* Data below *
= Beginning of Section =
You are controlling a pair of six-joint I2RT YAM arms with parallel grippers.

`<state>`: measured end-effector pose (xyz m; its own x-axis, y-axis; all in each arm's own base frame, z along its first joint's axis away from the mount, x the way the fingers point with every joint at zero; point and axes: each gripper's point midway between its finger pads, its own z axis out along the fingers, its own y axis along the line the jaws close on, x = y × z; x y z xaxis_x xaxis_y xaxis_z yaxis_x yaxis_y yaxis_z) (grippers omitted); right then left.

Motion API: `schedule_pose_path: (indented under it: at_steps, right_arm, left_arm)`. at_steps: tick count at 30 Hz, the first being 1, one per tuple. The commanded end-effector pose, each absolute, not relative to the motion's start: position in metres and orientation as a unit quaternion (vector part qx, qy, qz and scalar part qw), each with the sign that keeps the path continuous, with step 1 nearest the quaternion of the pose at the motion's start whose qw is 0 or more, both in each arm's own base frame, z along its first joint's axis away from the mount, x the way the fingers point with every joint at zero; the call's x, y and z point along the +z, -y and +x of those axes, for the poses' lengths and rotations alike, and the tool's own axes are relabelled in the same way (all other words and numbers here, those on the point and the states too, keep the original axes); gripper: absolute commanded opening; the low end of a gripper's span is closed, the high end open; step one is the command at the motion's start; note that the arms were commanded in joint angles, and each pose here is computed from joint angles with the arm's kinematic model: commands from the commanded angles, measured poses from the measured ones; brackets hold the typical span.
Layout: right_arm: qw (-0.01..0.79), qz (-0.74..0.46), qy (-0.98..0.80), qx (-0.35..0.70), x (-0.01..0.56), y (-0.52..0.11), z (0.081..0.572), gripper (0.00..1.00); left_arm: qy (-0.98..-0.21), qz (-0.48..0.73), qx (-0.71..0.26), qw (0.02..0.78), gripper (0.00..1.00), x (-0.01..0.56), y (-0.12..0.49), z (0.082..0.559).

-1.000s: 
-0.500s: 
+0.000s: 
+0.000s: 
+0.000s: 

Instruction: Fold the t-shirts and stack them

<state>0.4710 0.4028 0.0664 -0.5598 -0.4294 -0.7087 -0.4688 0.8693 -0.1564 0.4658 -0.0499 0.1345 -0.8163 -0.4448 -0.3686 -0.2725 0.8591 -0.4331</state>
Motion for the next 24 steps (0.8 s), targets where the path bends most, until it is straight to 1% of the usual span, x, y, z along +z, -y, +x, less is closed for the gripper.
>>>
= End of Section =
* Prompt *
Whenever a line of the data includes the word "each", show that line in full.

* Problem solution *
`<state>`: measured end-effector pose (xyz m; its own x-axis, y-axis; all in each arm's own base frame, z along its first joint's axis away from the mount, x the way the fingers point with every joint at zero; point and axes: each gripper's point midway between its finger pads, its own z axis out along the fingers, its own y axis along the line the jaws close on, x = y × z; x y z xaxis_x xaxis_y xaxis_z yaxis_x yaxis_y yaxis_z) (grippers omitted); right then left.
Motion API: `schedule_pose_path: (indented under it: at_steps, right_arm, left_arm)`. at_steps: tick count at 30 Hz, the first being 1, one per tuple. The commanded end-effector pose, each absolute, not relative to the motion's start: position in metres and orientation as a unit quaternion (vector part qx, qy, qz and scalar part qw), each with the sign that keeps the path continuous, with step 1 nearest the quaternion of the pose at the motion's start whose qw is 0 or more, both in each arm's own base frame, z along its first joint's axis away from the mount, x the way the fingers point with every joint at zero; the call's x, y and z point along the +z, -y and +x of those axes, for the poses' lengths and rotations alike, and the tool's own axes are relabelled in the same way (all other words and numbers here, those on the point and the states too, keep the original axes); gripper: absolute commanded opening; the low end of a gripper's span is closed, the high end open; step one is the command at the motion's start; note that the arms were commanded in joint angles, and each pose here is computed from joint angles with the arm's kinematic model: commands from the commanded angles, measured poses from the measured ones; brackets hold the typical span.

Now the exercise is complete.